On 5/29/21 12:05 AM, Strahil Nikolov wrote:
> Most RA scripts are writen in bash.
> Usually you can change the shebang to '!#/usr/bin/bash -x' or you can 
> set trace_ra=1 via 'pcs resource update RESOURCE trace_ra=1 
> trace_file=/somepath'.
>
> If you don't define trace_file, it should create them in 
> /var/lib/heartbeat/trace_ra (based on memory -> so use find/locate).
>
> Best Regards,
> Strahil Nikolov
>
>     On Fri, May 28, 2021 at 22:10, Abithan Kumarasamy
>     <Abithan.Kumarasamy at ibm.com> wrote:
>     Hello Team,
>     We have been recently running some tests on our Pacemaker clusters
>     that involve two Pacemaker resources on two nodes respectively.
>     The test case in which we are experiencing intermittent problems
>     is one in which we bring down the Pacemaker resources on both
>     nodes simultaneously.

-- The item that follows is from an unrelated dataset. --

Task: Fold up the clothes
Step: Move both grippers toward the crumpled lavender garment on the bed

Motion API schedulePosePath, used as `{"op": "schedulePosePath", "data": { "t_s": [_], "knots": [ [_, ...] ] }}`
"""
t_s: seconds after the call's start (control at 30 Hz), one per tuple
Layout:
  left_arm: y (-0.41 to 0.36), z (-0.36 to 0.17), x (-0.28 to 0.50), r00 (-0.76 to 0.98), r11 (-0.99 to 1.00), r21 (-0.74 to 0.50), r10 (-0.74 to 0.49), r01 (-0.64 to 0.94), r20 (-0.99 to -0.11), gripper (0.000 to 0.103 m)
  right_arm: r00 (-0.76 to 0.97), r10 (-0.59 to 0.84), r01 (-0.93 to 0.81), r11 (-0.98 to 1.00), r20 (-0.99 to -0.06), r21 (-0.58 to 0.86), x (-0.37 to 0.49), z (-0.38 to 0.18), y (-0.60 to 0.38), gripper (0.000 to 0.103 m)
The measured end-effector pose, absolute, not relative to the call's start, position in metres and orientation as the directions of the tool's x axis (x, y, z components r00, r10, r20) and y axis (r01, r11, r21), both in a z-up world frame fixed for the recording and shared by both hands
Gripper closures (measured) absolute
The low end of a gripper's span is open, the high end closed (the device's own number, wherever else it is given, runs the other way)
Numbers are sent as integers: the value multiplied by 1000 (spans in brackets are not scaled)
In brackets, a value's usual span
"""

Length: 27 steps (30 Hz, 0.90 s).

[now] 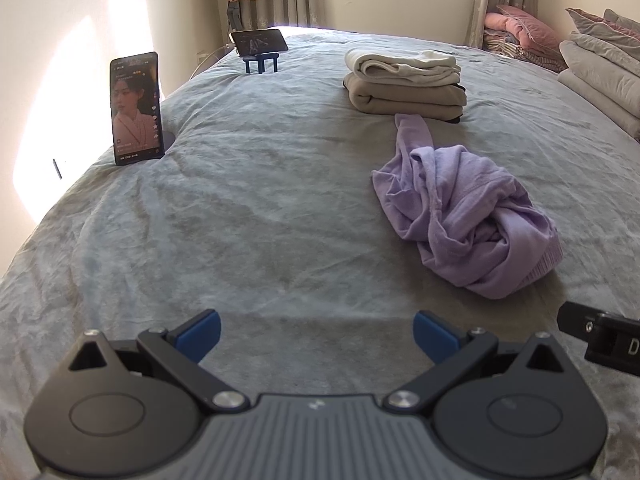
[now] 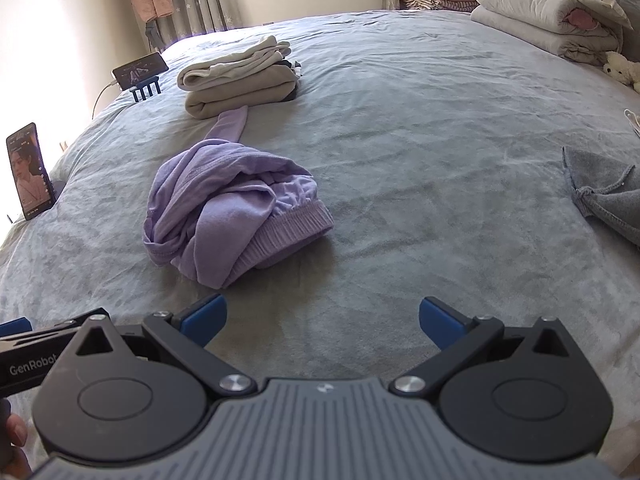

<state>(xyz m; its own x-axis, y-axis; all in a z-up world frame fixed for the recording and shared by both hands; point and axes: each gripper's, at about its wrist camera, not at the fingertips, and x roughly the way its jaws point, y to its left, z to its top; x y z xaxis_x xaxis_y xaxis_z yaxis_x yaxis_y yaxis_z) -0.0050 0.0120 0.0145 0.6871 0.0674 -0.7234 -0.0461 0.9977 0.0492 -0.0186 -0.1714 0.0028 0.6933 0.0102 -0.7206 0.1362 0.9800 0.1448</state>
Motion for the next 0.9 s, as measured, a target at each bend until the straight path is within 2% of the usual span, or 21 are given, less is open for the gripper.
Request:
{"op": "schedulePosePath", "data": {
  "t_s": [0.37,0.6,0.77,0.9],
  "knots": [
    [13,10,-1,681,996,67,87,-56,-727,0,691,6,137,981,-723,139,-15,0,-169,0],
    [13,6,6,690,997,56,76,-51,-719,0,716,55,107,976,-696,188,-11,-2,-173,0],
    [13,-5,18,671,997,61,78,-48,-737,0,752,31,78,988,-658,136,0,2,-172,0],
    [14,-14,26,649,996,74,82,-39,-757,0,718,15,84,991,-696,107,19,-5,-181,0]
  ]
}}
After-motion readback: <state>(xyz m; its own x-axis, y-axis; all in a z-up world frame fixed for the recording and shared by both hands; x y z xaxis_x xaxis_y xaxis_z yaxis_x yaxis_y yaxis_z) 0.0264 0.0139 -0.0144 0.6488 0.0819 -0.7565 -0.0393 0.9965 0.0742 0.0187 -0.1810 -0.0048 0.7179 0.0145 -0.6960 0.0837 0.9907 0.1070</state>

Now our expected behaviour is that our
>     monitor function in our resource agent script detects the
>     downtime, and then should issue a start command. This happens on
>     most successful iterations of our test case. However, on some
>     iterations (approximately 1 out of 30 simulations) we notice that
>     Pacemaker is issuing the start command on only one of the hosts.

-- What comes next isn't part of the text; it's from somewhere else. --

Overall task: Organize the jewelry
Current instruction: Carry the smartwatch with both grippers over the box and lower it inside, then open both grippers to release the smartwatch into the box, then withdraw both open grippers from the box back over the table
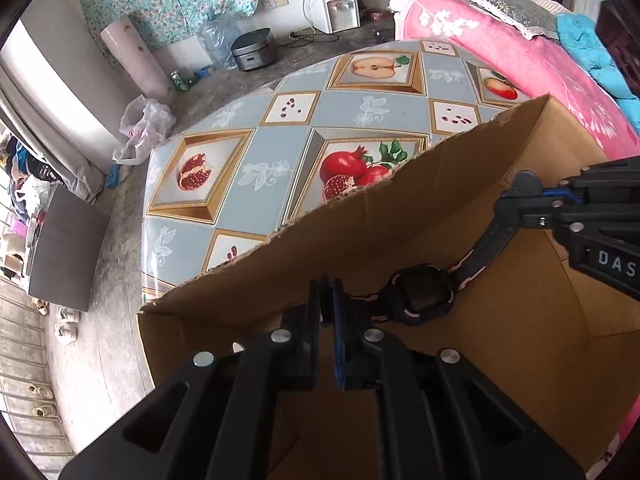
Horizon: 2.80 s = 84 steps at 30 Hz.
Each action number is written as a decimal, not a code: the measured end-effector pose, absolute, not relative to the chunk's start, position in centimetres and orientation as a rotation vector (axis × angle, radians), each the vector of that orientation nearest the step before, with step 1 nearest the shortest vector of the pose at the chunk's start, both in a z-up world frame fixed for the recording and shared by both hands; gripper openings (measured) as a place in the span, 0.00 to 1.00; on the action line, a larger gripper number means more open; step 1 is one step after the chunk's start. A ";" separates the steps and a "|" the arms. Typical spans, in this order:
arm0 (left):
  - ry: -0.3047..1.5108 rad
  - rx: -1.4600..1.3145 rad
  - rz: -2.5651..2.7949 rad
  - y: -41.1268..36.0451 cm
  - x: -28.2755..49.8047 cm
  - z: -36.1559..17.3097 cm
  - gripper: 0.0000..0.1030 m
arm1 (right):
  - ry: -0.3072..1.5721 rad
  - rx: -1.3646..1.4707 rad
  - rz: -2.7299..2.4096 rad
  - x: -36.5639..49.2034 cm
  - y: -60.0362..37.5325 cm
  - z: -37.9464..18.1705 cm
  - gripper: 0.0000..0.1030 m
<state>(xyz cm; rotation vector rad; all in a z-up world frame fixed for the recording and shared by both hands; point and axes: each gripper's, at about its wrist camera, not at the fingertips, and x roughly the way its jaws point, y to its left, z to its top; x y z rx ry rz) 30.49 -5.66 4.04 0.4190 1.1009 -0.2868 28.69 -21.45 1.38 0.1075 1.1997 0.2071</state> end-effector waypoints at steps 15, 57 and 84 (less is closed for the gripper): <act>1.043 0.290 -0.305 -3.1 28.7 7.8 0.27 | 0.998 0.025 0.181 27.1 -22.2 6.0 0.45; 1.087 0.178 -0.275 2.2 1.5 -3.4 0.87 | 1.075 0.099 0.005 0.9 -22.5 -4.5 0.80; 1.064 0.161 -0.235 2.6 1.5 -4.1 0.95 | 1.078 -0.007 -0.026 0.0 -20.4 -5.8 0.92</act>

>     On the troubled host the monitor function is logging that the
>     resource is down as expected and is exiting with OCF_ERR_GENERIC
>     return code (1) . According to the documentation, this should
>     perform a soft disaster recovery, but when scanning the Pacemaker
>     logs, there is no indication of the start command being issued or
>     invoked. However, it works as expected on the other host.
>     To summarize the issue:
>
>      1. The resource’s monitor is running and returning OCF_ERR_GENERIC
>      2. The constraints we have for the resources are satisfied.
>      3. There are no visible differences in the Pacemaker logs between
>         the test iteration that failed, and the multiple successful
>         iterations, other than the fact that Pacemaker does not start
>         the resource after the monitor returns OCF_ERR_GENERIC
>
In general pacemaker won't start a resource after receiving
OCF_ERR_GENERIC from the monitor. As you already mentioned
it will try to recover the resource to a known state by first
trying to stop and the state has to be reported as stopped
after that. Just then it will try to restart if rules say so.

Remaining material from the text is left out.